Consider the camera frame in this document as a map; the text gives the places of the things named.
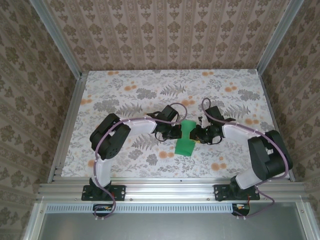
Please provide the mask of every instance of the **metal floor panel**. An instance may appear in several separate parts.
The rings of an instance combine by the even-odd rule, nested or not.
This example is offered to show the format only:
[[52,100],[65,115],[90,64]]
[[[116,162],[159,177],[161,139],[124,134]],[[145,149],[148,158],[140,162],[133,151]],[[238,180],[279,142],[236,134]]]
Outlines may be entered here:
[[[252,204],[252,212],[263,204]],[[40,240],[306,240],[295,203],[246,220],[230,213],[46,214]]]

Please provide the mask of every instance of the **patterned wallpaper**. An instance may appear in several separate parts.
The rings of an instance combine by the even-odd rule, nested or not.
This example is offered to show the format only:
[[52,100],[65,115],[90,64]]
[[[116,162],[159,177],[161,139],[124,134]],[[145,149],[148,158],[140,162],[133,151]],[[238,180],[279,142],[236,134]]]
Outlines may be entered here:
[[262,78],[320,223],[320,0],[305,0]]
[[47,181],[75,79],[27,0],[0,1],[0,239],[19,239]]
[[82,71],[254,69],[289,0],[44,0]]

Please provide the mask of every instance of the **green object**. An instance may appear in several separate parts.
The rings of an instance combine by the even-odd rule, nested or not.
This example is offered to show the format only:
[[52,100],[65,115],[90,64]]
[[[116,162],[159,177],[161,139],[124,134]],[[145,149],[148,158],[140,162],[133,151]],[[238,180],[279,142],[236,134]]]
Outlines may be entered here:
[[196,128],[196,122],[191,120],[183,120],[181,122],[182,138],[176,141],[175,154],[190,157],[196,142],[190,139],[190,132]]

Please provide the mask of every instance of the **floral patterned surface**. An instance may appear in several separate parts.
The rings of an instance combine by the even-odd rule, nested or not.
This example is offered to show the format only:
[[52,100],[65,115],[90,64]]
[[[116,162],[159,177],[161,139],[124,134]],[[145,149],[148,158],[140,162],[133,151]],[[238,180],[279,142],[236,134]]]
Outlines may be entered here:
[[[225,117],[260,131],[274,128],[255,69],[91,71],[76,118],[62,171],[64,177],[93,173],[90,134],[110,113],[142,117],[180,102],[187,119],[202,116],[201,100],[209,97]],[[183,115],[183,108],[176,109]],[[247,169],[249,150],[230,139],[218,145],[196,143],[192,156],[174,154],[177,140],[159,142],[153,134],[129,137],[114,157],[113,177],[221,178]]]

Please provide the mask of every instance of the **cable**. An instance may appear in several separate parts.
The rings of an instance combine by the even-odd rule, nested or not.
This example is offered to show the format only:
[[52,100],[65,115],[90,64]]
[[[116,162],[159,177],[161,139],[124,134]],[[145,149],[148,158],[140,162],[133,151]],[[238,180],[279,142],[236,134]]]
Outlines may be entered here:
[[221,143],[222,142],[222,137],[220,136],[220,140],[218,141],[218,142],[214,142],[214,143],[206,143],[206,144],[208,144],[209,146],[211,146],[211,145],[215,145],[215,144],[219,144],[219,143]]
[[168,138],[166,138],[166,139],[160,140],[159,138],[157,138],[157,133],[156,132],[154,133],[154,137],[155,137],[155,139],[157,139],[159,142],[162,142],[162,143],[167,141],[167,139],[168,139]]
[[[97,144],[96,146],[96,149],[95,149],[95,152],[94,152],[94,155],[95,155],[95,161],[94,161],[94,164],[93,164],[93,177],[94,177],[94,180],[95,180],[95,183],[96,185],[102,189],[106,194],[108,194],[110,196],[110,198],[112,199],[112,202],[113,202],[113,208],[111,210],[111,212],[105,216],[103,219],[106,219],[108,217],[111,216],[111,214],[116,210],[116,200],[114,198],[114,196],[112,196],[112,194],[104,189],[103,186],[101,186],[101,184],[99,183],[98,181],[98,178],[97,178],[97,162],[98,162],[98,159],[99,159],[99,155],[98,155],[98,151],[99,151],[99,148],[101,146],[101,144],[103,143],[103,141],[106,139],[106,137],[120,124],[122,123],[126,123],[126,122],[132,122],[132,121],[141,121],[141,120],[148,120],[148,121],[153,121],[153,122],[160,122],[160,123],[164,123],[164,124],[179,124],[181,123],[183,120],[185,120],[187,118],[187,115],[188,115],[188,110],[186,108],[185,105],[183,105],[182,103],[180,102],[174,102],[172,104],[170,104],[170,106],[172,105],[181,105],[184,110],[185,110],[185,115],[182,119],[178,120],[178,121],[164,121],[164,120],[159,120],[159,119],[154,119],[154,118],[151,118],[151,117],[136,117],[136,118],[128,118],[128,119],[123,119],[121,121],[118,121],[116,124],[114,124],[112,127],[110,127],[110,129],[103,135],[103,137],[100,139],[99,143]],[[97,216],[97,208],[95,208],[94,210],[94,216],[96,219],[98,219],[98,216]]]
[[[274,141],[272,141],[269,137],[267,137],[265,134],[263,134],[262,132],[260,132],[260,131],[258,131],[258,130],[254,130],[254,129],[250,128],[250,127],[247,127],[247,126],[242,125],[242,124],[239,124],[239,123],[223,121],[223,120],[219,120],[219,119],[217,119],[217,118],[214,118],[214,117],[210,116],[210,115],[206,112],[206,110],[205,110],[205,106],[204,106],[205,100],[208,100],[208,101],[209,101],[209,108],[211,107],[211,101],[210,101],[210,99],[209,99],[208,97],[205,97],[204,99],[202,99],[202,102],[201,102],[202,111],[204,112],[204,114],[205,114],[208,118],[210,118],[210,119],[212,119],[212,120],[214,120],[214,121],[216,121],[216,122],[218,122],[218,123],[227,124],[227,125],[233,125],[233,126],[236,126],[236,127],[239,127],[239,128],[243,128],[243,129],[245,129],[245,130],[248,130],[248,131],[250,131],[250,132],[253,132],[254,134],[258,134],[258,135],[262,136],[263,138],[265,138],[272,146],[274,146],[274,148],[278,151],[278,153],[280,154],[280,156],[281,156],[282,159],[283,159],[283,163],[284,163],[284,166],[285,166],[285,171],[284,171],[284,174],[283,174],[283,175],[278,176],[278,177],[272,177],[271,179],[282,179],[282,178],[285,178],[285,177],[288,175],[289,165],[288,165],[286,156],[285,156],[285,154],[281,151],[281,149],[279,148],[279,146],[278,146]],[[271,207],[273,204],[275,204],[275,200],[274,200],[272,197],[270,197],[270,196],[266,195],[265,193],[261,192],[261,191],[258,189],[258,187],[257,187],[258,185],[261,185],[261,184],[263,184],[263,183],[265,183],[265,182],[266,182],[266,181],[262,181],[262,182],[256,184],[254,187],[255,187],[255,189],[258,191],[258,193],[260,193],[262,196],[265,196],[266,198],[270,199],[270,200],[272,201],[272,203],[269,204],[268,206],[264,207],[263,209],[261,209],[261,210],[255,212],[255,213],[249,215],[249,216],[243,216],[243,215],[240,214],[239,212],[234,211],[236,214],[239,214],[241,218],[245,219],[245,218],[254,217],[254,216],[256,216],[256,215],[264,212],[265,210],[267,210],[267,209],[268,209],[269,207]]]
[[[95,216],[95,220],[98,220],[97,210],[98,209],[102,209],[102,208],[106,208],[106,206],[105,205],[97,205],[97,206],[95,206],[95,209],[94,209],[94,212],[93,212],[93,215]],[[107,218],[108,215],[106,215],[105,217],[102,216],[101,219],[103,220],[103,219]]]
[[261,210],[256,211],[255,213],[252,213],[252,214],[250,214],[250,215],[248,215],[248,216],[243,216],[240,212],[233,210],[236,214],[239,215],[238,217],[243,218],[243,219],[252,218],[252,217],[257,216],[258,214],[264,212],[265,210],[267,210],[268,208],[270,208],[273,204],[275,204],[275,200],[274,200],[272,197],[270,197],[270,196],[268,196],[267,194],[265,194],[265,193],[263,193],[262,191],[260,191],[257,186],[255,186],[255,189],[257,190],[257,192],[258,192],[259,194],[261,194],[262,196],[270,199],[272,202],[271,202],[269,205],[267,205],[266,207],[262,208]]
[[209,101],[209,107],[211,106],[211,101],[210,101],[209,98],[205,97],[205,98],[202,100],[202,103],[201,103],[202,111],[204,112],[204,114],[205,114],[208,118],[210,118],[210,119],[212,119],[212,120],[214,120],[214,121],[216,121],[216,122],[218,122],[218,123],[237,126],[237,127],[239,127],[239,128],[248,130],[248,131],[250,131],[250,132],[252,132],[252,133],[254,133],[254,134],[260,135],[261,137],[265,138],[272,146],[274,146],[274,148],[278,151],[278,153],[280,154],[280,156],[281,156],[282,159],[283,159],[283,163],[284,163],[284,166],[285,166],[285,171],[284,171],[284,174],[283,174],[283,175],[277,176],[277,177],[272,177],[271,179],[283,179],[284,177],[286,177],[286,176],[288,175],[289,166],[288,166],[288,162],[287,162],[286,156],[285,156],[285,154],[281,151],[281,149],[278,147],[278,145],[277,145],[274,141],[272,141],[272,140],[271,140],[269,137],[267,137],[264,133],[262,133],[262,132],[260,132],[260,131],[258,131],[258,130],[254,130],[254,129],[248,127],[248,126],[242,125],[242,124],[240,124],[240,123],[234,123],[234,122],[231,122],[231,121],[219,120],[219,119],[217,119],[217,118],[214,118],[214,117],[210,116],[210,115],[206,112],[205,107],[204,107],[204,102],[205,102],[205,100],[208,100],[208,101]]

Task to complete:
Go through the records above, find each line with the string "appear", and copy it.

Answer to this problem:
Please provide the mask of every instance of the **metal floor panel**. An instance may appear in several separate parts.
Please provide the mask of every instance of the **patterned wallpaper**. An instance may appear in several separate parts.
Please provide the mask of every instance of the **green object**. An instance may appear in several separate parts.
Please provide the mask of every instance of the **floral patterned surface**. An instance may appear in several separate parts.
Please provide the mask of every instance of the **cable**. An instance may appear in several separate parts.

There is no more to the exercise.